Set down the full listing exactly as given. Any pictures are to be left out.
------------
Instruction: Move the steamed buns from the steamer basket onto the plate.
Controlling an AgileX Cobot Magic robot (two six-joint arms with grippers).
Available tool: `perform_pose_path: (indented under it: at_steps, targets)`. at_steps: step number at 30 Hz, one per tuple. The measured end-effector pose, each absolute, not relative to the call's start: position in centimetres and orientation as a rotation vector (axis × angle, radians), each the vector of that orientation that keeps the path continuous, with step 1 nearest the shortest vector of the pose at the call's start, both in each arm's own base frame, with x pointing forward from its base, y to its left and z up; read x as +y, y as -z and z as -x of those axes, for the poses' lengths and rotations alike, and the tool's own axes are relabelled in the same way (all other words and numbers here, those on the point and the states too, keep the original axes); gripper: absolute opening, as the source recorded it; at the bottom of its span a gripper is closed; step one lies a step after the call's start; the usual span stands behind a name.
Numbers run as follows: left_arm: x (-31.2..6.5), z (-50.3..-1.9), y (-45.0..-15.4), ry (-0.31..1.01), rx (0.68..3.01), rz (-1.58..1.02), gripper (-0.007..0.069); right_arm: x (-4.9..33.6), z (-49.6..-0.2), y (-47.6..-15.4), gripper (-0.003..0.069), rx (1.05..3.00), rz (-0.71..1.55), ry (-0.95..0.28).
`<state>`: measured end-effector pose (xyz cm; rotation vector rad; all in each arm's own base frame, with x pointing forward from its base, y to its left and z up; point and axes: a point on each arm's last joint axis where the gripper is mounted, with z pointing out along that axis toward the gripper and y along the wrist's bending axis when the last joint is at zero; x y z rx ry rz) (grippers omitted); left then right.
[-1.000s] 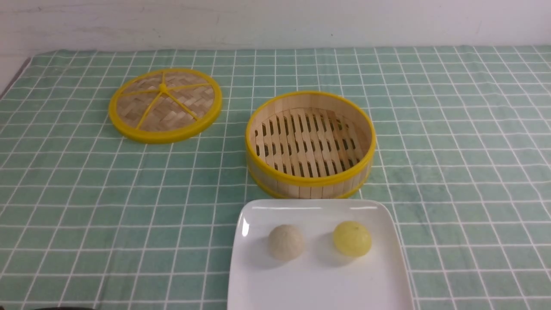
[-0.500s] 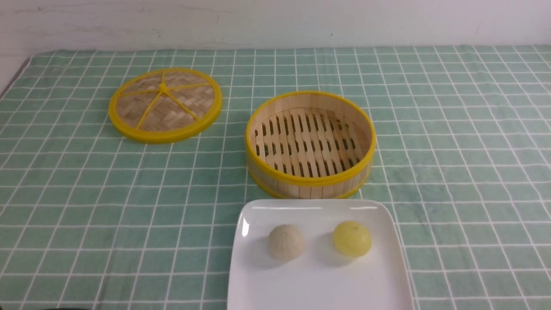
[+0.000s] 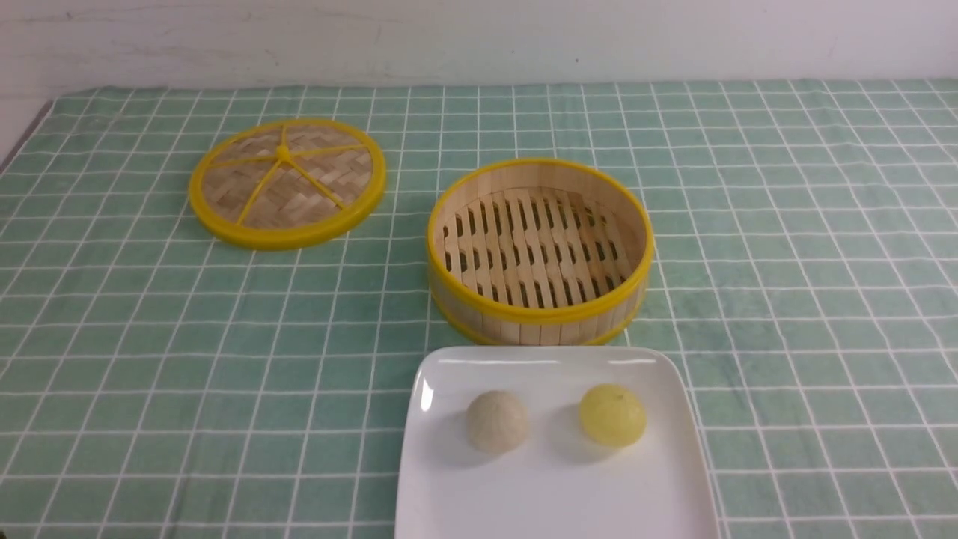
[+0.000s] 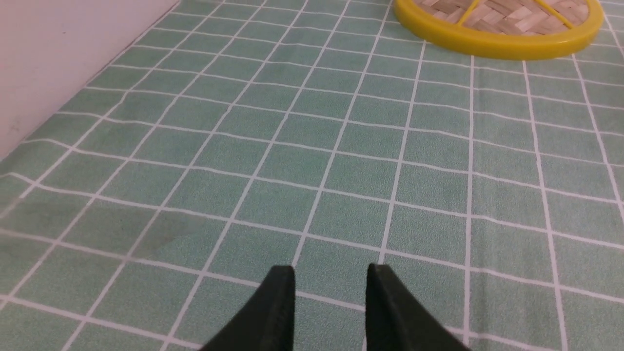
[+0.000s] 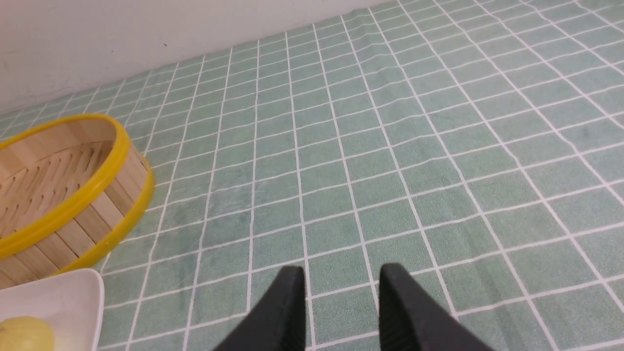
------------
[Result of this task]:
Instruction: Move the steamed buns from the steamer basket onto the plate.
Controlling an AgileX Cobot Magic robot (two six-joint arms with grippers).
Available tool: `perform_pose_path: (indented under it: at_steps, targets)`. at_steps: step number at 30 Hz, one per tuple. The measured end-effector pose, each absolute, not relative to the call's start: position in centimetres and orientation as a rotation vector (axis × angle, radians), each the vector of that orientation that keeps the path continuous, with step 1 nearest the shortest vector of the pose at the call's start, both in each arm's own base frame, with x pointing forward from its base, y to its left and z up; read x as +y, y as -z and z as -x of those axes, for the poses' lengths and rotations alike, and the tool's own axes are relabelled in the same way (all other words and numbers here, those on the point and the states too, keep the original axes); gripper: absolute opening, as the source recorded it; at the bottom of its span a gripper is closed; step one lies a step after the call's start; the usual span stands behind a name.
Numbers run as follows: left_arm: x (-31.2..6.5), z (-50.3..-1.9), y (-45.0..-15.4), ry (-0.31..1.01), rx (0.68..3.01), rz (-1.58..1.02), gripper (-0.007..0.069); right_arm: x (-4.9..33.6), z (-49.6..-0.2), y (-47.6..-15.4), gripper (-0.003..0.069), rx (1.05..3.00), rz (-0.71..1.55), ry (-0.95..0.28).
`<state>`: measured end-effector pose (xyz cm; rotation vector rad; all in each arm's own base frame, with x pointing forward from its base, y to its left and z up; point and axes: a point on each arm's last joint axis where the gripper is mounted, with z pointing out along that axis toward the gripper and y along the wrist's bending axis when the last joint is at zero; x y z rx ry rz) (grippers omitted); left then right.
[-1.000s] 
[-0.500s] 
[+0.000s] 
[+0.000s] 
[+0.000s] 

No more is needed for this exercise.